━━ SOURCE MATERIAL ━━

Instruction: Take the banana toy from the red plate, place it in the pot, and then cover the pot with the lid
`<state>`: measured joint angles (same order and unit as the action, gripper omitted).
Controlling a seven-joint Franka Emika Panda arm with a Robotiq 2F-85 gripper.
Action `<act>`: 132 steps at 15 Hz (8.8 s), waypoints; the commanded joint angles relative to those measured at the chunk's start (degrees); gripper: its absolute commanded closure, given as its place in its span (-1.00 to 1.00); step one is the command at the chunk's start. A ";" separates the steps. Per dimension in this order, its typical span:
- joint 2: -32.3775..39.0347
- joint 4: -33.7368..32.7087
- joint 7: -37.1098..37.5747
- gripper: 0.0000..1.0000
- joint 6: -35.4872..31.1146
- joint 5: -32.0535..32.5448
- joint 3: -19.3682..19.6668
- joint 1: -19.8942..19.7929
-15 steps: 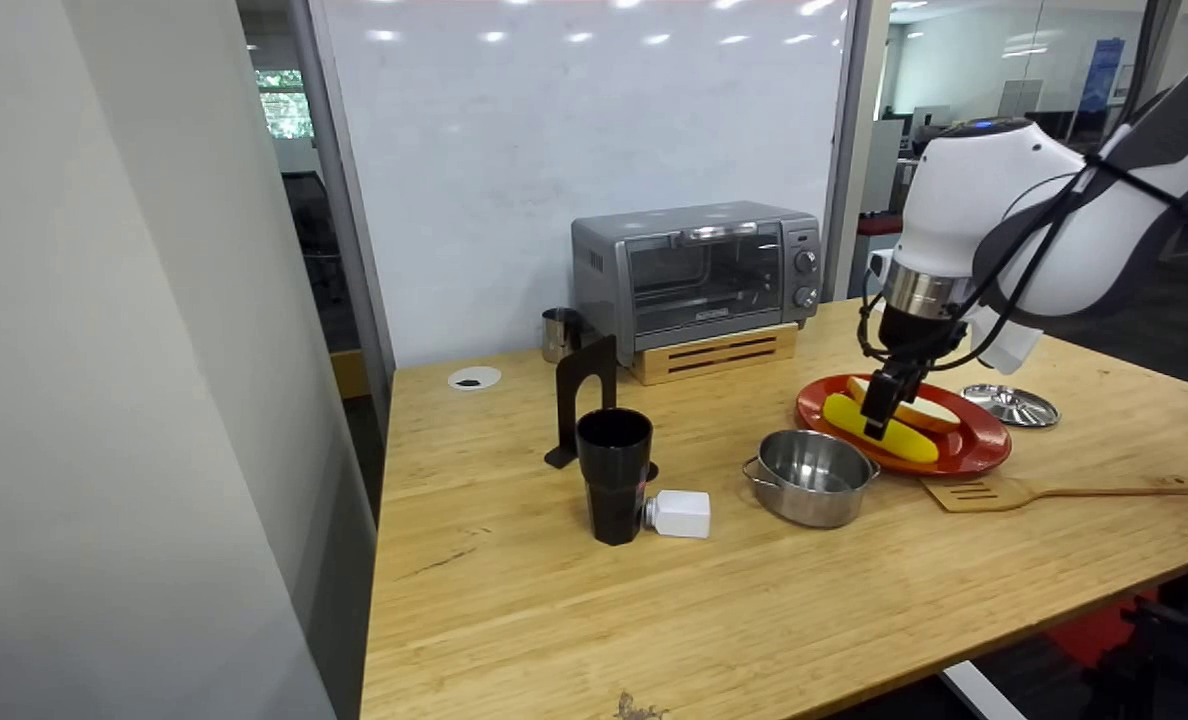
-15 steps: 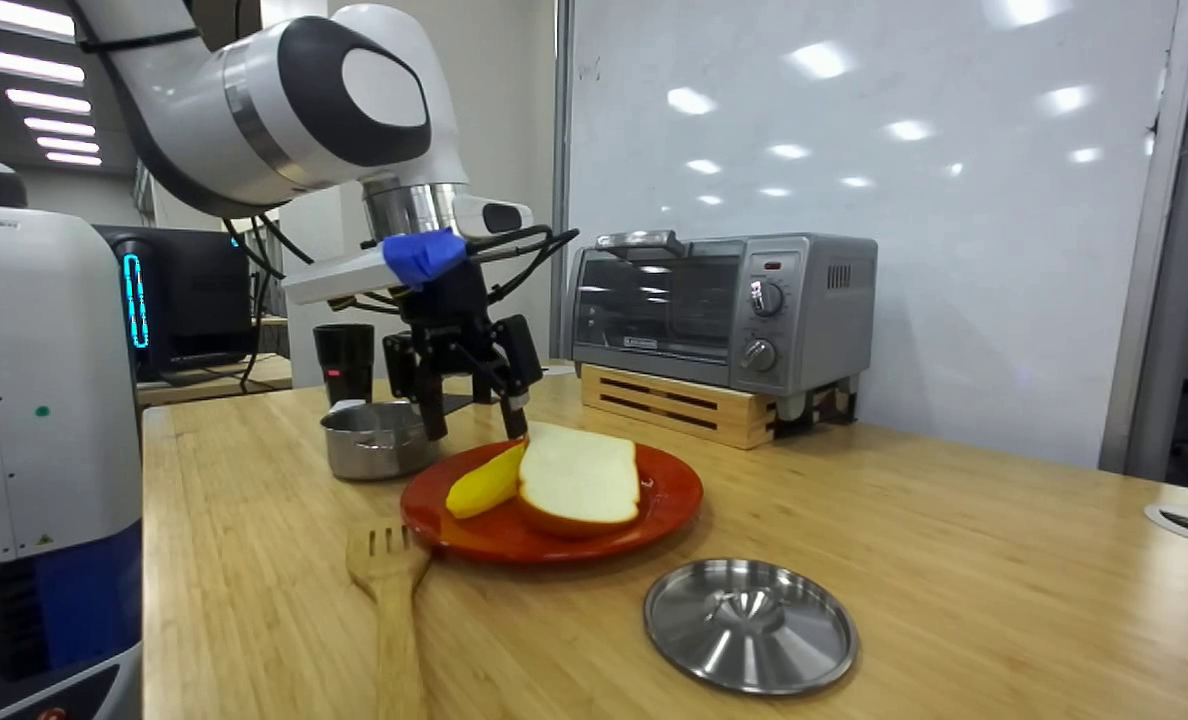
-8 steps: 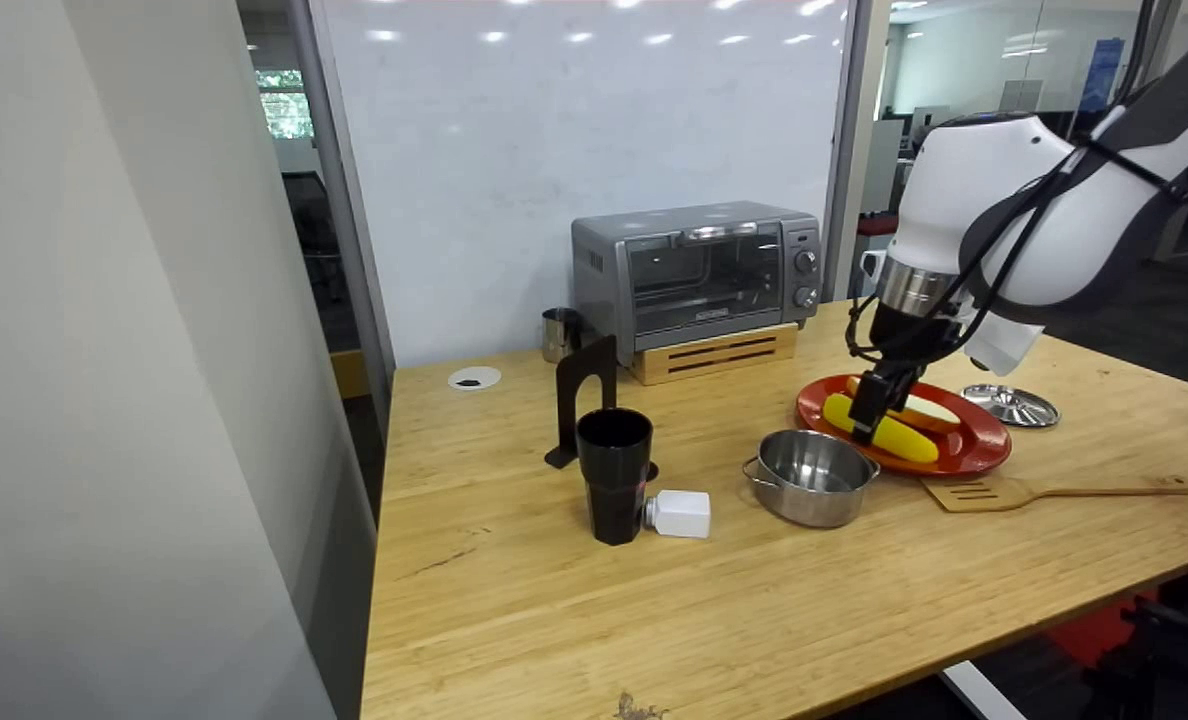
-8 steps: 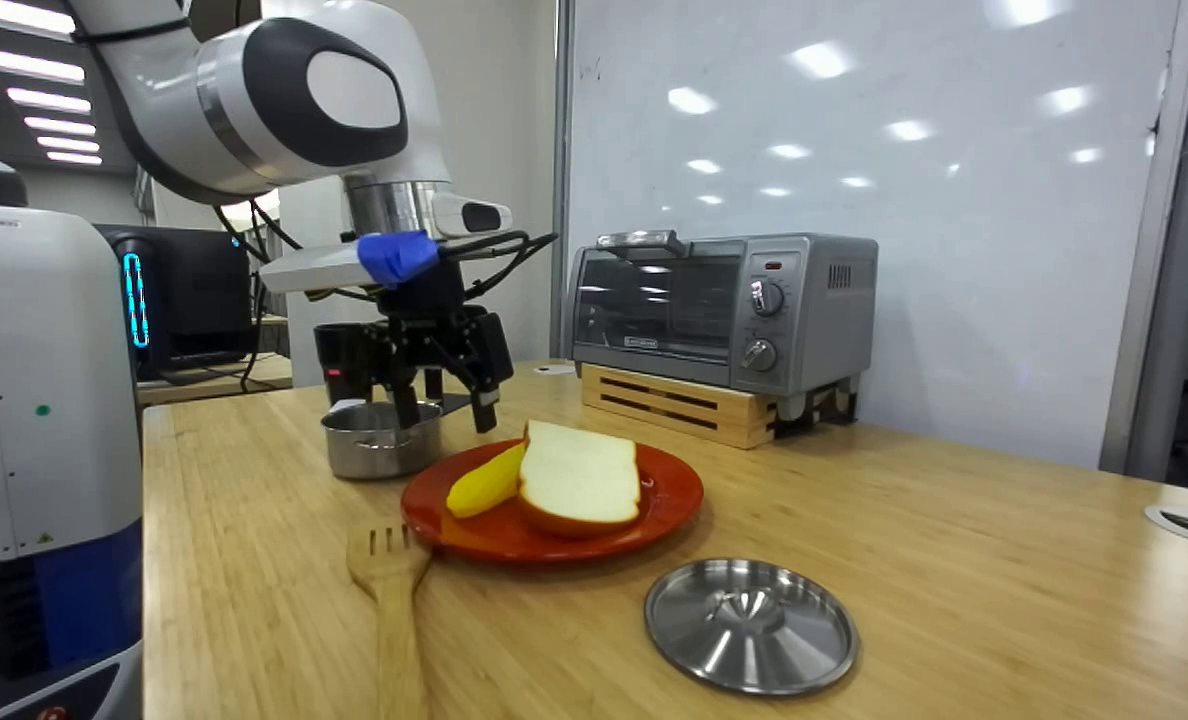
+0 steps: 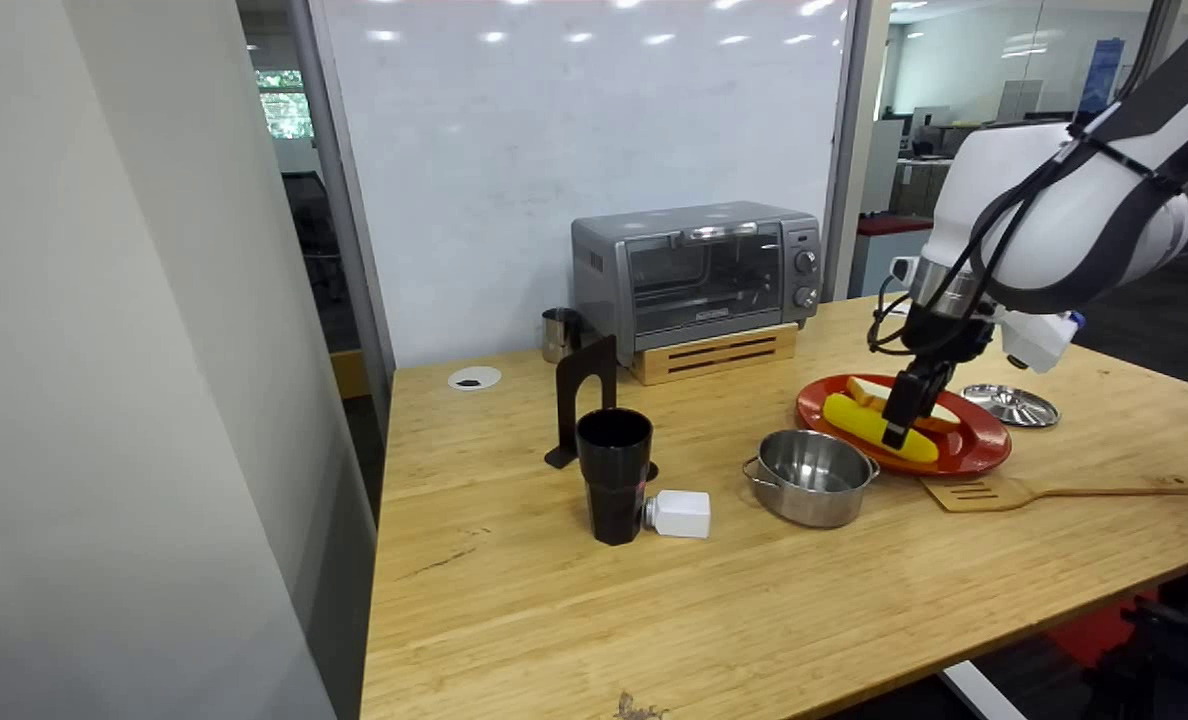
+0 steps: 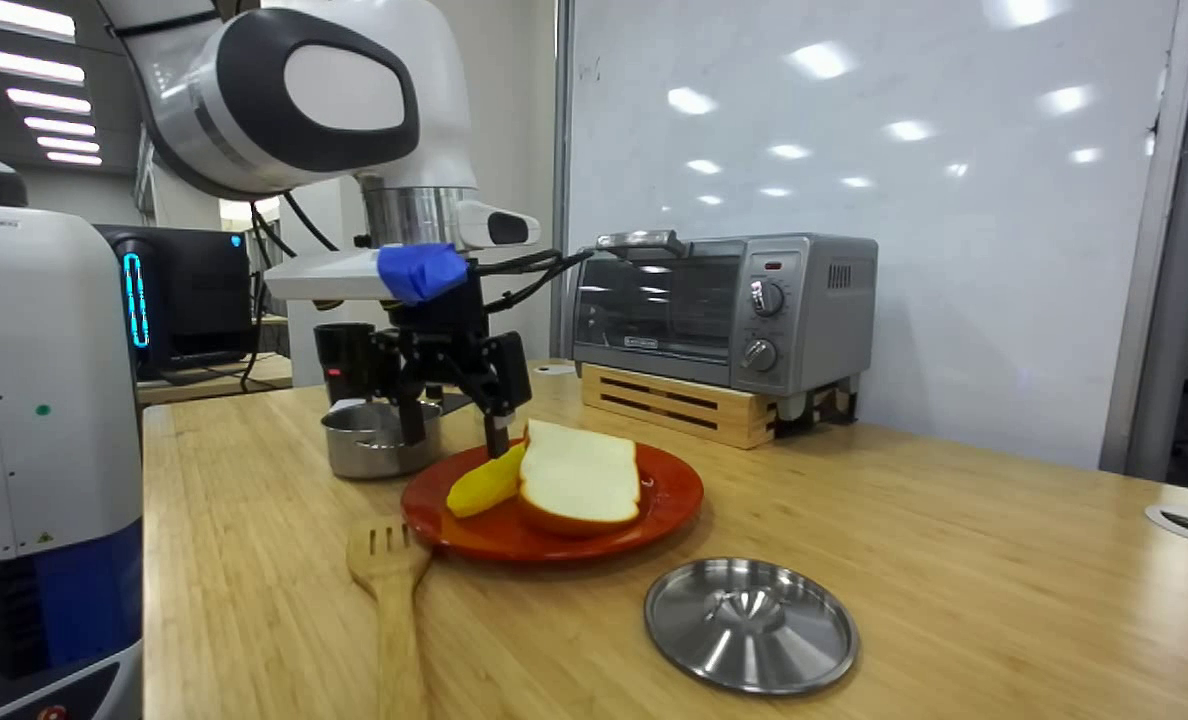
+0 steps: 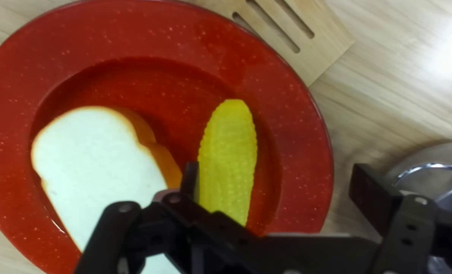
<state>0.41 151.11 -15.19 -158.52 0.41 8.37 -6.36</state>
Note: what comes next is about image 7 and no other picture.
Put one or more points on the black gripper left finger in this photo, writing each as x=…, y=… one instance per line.
x=149, y=238

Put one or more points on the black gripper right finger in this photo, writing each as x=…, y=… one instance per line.
x=402, y=229

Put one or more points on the yellow banana toy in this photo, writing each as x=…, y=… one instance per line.
x=230, y=153

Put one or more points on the small steel pot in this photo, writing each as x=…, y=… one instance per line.
x=438, y=157

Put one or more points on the toy bread slice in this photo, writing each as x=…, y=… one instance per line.
x=93, y=157

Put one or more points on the red plate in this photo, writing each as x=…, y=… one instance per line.
x=134, y=51

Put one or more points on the wooden slotted spatula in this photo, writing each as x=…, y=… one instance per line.
x=306, y=46

━━━

## WORK TO COMPLETE:
When you transcribe the lines above, keep every word exact but leave the pictures behind.

## COMPLETED TASK:
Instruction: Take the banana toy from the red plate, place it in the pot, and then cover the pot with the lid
`<state>`: measured joint angles (same order and unit as the action, gripper omitted).
Controlling a seven-joint Franka Emika Panda arm with a Robotiq 2F-85 gripper.
Action `<act>`: 132 steps at 15 Hz (8.8 s), waypoints; the commanded joint angles relative to those measured at the chunk's start (degrees); gripper: its absolute commanded closure, given as its place in its span (-1.00 to 1.00); step one is the command at the chunk's start. A ";" separates the steps. Per dimension in this order, its typical span:
- joint 2: -32.3775..39.0347
- joint 4: -33.7368..32.7087
- joint 7: -37.1098..37.5747
- gripper: 0.0000..1.0000
- joint 6: -35.4872..31.1146
- joint 5: -32.0535..32.5448
- joint 3: -19.3682..19.6668
- joint 1: -19.8942..19.7929
-15 steps: 
-15 steps: 
-8 steps: 
-8 steps: 
+0 steps: 
+0 steps: 
+0 steps: 
<state>0.41 151.11 -15.19 -158.52 0.41 8.37 -6.36</state>
Note: what comes next is about image 7 and no other picture.
Put one or more points on the black gripper left finger in this photo, writing each as x=…, y=… one instance per line.
x=149, y=238

Put one or more points on the black gripper right finger in this photo, writing each as x=…, y=… one instance per line.
x=402, y=229

Put one or more points on the yellow banana toy in this photo, writing each as x=…, y=… one instance per line.
x=230, y=153

Put one or more points on the small steel pot in this photo, writing each as x=…, y=… one instance per line.
x=438, y=157

Put one or more points on the toy bread slice in this photo, writing each as x=…, y=… one instance per line.
x=93, y=157

Put one or more points on the red plate in this photo, writing each as x=…, y=… one instance per line.
x=134, y=51

Put one or more points on the wooden slotted spatula in this photo, writing each as x=…, y=… one instance per line.
x=306, y=46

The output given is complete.